Oslo tries to send a better Christmas tree to London this year

Stung by criticism over the looks of the Christmas trees Oslo has recently sent to London, top officials in the Norwegian capital have made efforts to improve both its selection and transport. All hope this year’s tree, which was chopped down and sent off during the weekend, will get a warmer reception when it’s lit at Trafalgar Square on December 1.

This year’s tree, selected as a gift to the people of London, was found in a forest northwest of downtown Oslo. PHOTO: Sturlason/Oslo Kommune

This year marks the 75th anniversary of the first Christmas tree sent to London in gratitude for British support during World War II. Oslo Mayor Marianne Borgen of the Socialist Left Party (SV) thinks that with war in Europe once again, it’s more important than ever that Oslo sends a tree as a symbol of fellowship and hope.

“In the times we’re living in now, which many think are frightening, I think that maintaining traditions of friendship and gratitude have their own great value,” Borgen told newspaper Dagsavisen earlier this fall.

She insists she hasn’t been bothered by criticism in London that the trees sent in recent years have been seen as scrawny, lacking branches and even resembling a cucumber. The grumbling took off in British media last year, when some jokingly wondered whether Great Britain was at war with Norway, or even whether Oslo was taking revenge over the firing of former Norwegian football player Ole Gunnar Solskjær as coach of Manchester United.

This year’s tree appeared lush and healthy when it left the forest bound for London. Oslo officials hope it still will be upon arrival at Trafalgar Square. PHOTO: Sturlason/Oslo Kommune

Dagsavisen noted in October that Oslo city officials were thus taking steps to secure the best tree they could find in the forests around the capital, and improving its transport to minimize damage. The trip itself from the Oslo valley of Sørkedalen this year to London has been cut by four days. The tree’s branches are being bound up in netting and the tree will be rinsed off with fresh water before it’s loaded on to a ship in Brevik, to wash off road dust and the salt used to melt ice and snow on Norwegian highways.

“I’ve always been part of chopping down the tree up in the forest and I’m at Trafalgar Square when the tree is lit,” Borgen told Dagsavisen. “Then we’ve seen that the tree has suffered some damage along the way. If we can prevent more branches from breaking, it would be nice.”

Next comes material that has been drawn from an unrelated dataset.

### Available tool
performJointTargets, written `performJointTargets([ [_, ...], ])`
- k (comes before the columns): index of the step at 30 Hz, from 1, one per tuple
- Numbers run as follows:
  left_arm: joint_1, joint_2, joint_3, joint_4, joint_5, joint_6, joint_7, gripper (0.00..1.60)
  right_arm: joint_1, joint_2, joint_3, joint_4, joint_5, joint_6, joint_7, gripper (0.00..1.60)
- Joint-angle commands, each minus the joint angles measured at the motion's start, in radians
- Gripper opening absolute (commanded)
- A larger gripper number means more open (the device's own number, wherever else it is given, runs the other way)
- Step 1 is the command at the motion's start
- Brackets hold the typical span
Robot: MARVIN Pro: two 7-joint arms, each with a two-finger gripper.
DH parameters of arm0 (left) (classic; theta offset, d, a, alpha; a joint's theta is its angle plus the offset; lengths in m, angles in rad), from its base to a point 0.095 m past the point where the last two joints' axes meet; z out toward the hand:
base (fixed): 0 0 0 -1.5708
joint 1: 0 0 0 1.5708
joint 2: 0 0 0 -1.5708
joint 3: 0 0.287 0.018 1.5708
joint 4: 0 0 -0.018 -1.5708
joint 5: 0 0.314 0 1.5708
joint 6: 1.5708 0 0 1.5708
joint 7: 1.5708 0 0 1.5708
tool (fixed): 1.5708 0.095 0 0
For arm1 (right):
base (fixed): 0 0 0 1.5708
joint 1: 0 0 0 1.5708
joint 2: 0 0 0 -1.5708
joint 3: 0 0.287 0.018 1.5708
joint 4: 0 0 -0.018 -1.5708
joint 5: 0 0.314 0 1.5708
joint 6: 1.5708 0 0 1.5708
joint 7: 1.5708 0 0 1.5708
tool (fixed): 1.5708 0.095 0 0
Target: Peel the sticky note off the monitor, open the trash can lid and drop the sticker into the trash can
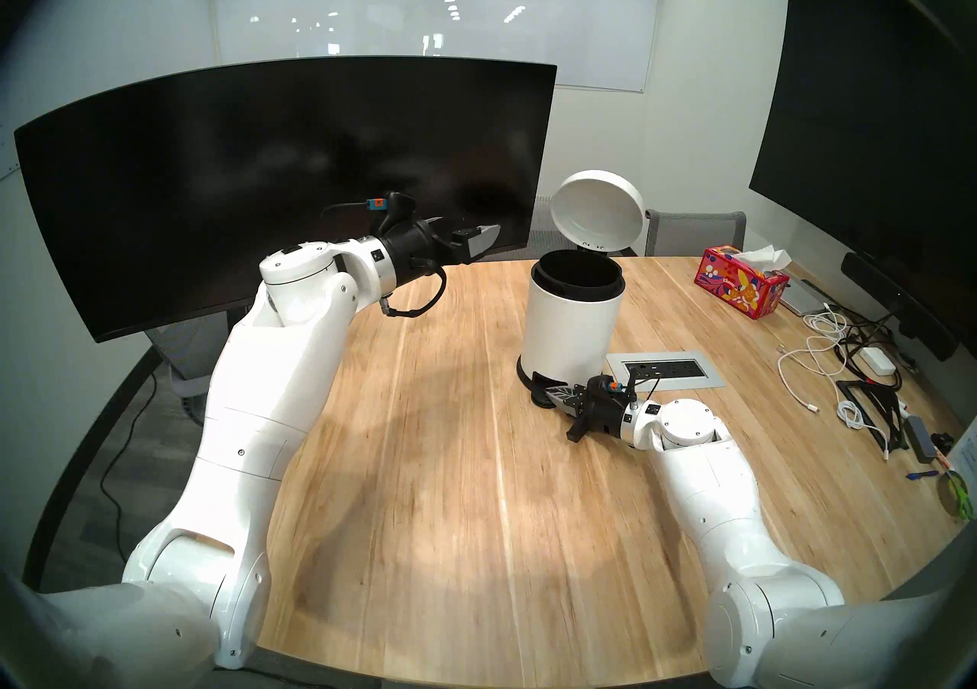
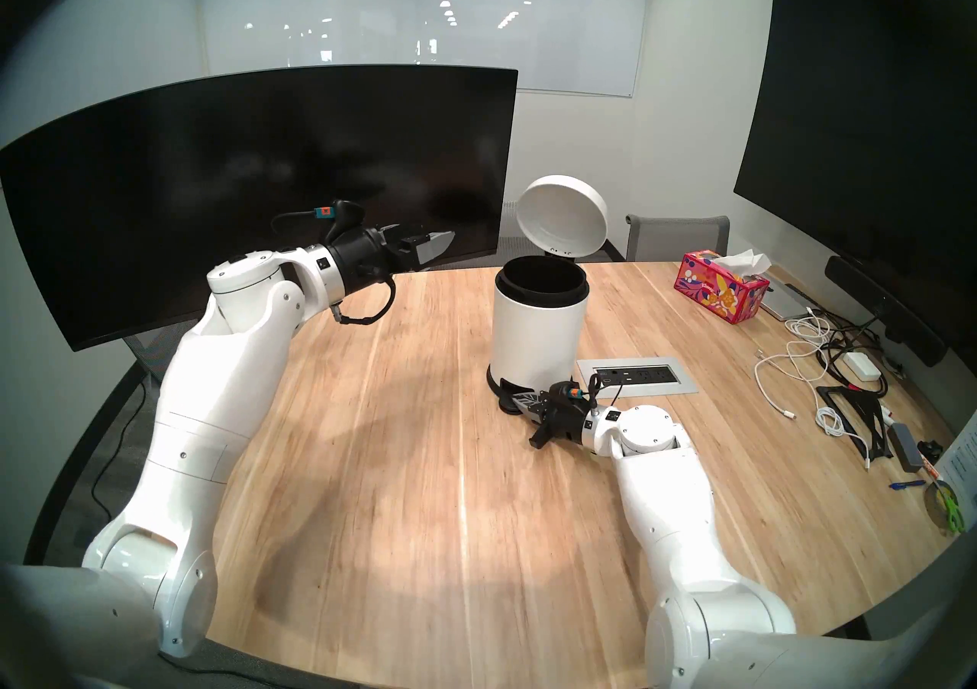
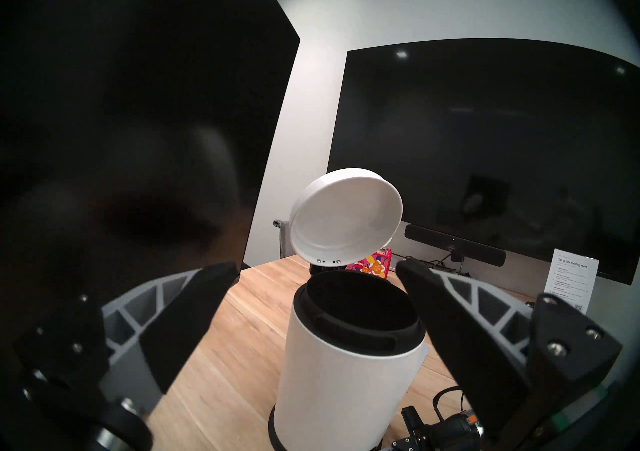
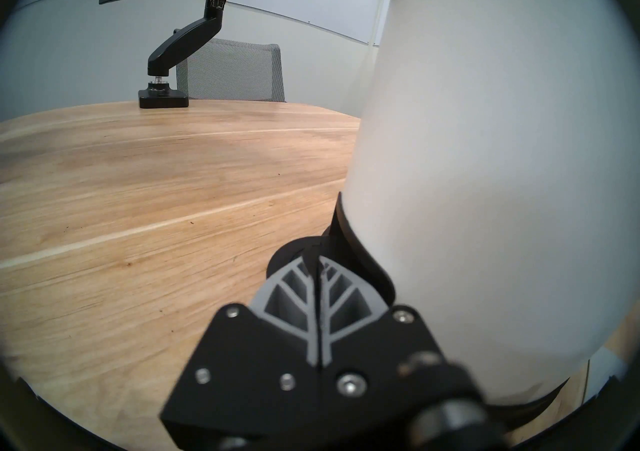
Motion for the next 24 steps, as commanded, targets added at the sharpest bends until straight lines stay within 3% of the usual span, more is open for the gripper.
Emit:
performJointTargets([
  [1,0.113,0.055,-0.046,-0.088,-0.033,-0.042,-0.011,1.60,-0.002,0.002,-0.001,0.002,-0.002,0.001,0.002,0.00],
  [6,0.180,0.071,-0.080,-0.141,-0.046,-0.074,-0.021,1.60,-0.002,0.002,-0.001,0.002,-0.002,0.001,0.002,0.00],
  [11,0.264,0.049,-0.122,-0.213,-0.030,-0.103,0.017,1.60,-0.002,0.002,-0.001,0.002,-0.002,0.001,0.002,0.00],
  [24,0.282,0.043,-0.123,-0.225,-0.029,-0.120,0.034,1.60,-0.002,0.002,-0.001,0.002,-0.002,0.001,0.002,0.00],
])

Oslo Mayor Marianne Borgen with Great Britain’s ambassador to Norway, Richard Wood, at the tree-chopping ceremony on Saturday. PHOTO: Sturlason/Oslo Kommune

She dismissed last year’s griping but admitted that “it’s no fun when folks say the tree doesn’t look nice.” Other city officials had also noted that Norway’s embassy in London had received “various points of view from the public about the tree.” Some of them involved “the tree’s form and fullness,” or lack thereof.

On Saturday Borgen, the Lord Mayor of Westminster in London (where the tree will be displayed in Trafalgar Square) and the British ambassador to Norway were all on hand for the annual tree-chopping ceremony in the forest in Sørkedalen. The Norwegian spruce picked out this year is around 60-feet tall and appeared lush and healthy.

“This is an important tradition,” Borgen repeated. “The tree symbolizes friendship, solidarity and unity. In the difficult and uncertain times we’re living in now (following Russia’s invasion of Ukraine), it’s important to maintain traditions that create fellowship and hope for the future.”

The tree was then loaded into a crib on a large truck bound for the harbour at Brevik, around 200 kilometers south of Oslo. From there it will be shipped below deck on a DFDS vessel to Immingham to protect it from sea water, then loaded onto another truck for the trip to the center of London.